In 2001, Kdam returned for one more year picking Tal Sondak who placed 16th with "En Davar". From 2002 to 2004, Israel chose  Sarit Hadad, Lior Narkis and David D'Or in a selection procedure similar to the selection of Yardena Arazi in 1988.

The Kdam Eurovision competition took place again in 2005, and was won by Shiri Maimon. She came in fourth in the Eurovision Song Contest itself. In 2006,  Eddie Butler won the Kdam. In 2007, Mordechai Shklar canceled the competition for budgetary reasons.

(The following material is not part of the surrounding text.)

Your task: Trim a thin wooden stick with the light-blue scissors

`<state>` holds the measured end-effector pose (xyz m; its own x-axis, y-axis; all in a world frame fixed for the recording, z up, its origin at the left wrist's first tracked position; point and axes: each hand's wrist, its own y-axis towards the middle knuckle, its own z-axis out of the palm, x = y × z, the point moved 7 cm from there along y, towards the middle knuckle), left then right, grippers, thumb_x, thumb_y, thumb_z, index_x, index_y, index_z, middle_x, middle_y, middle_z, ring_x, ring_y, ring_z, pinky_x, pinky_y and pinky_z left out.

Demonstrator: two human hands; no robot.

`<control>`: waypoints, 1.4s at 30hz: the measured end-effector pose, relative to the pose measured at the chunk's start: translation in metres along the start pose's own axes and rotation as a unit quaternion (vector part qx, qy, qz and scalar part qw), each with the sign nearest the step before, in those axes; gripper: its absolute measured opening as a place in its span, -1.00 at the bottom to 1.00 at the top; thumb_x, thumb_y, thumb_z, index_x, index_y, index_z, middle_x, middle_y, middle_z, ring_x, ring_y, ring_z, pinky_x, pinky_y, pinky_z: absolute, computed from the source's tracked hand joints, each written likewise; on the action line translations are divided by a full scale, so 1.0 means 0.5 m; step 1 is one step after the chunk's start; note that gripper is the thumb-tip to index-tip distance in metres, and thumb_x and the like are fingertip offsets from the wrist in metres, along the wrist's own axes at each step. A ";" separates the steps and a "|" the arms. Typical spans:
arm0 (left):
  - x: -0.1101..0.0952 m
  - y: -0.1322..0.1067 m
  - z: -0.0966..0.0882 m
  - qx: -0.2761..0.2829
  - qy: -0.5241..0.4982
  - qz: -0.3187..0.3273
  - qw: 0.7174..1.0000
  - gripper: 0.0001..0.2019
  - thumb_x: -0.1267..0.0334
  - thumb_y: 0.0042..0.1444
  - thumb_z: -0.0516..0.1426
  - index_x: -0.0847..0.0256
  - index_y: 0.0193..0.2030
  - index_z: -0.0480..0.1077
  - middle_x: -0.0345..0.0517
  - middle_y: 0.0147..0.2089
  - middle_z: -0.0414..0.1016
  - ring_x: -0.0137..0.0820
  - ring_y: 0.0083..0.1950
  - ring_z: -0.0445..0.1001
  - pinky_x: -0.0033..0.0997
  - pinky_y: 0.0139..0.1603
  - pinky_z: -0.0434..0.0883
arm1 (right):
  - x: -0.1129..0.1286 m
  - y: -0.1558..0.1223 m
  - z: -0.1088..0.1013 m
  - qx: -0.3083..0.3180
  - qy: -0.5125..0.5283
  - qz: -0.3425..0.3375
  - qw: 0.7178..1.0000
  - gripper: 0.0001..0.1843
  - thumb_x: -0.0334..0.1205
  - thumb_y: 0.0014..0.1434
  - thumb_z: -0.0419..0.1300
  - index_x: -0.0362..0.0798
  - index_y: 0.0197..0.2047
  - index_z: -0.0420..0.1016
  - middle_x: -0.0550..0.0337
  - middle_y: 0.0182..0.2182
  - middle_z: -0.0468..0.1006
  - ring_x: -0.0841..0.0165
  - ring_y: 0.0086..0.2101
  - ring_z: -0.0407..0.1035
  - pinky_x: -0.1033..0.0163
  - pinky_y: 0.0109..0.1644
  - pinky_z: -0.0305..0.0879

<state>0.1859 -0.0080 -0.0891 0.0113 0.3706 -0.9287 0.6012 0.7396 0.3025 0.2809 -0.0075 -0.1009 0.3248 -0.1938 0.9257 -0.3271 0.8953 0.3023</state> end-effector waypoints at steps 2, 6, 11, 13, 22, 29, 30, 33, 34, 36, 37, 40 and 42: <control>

In 25–26 February 2008, Kdam Eurovision was broadcast, first by the Channel 2 concessionaire "Keshet", in cooperation between the IBA and the Israeli reality television show "Kokhav Nolad" modeled on the British Pop Idol and American Idol. The show had a pre-produced format in which the privately pre-selected artist (Boaz Mauda) presented 4 different songs in front of a panel of judges to by selection of the viewing public. The song "Ke'ilu Kan" was chosen. In 2009, Kdam Eurovision returned, to be produced by the IBA only. Noa and Palestinian-origin Mira Awad were pre-selected as a duo and performed four songs "There Must Be Another Way" ("Einaiych" in Hebrew) was chosen. In 2010, Harel Skaat was chosen by the IBA and upon presenting 4 songs, "Milim" was chosen.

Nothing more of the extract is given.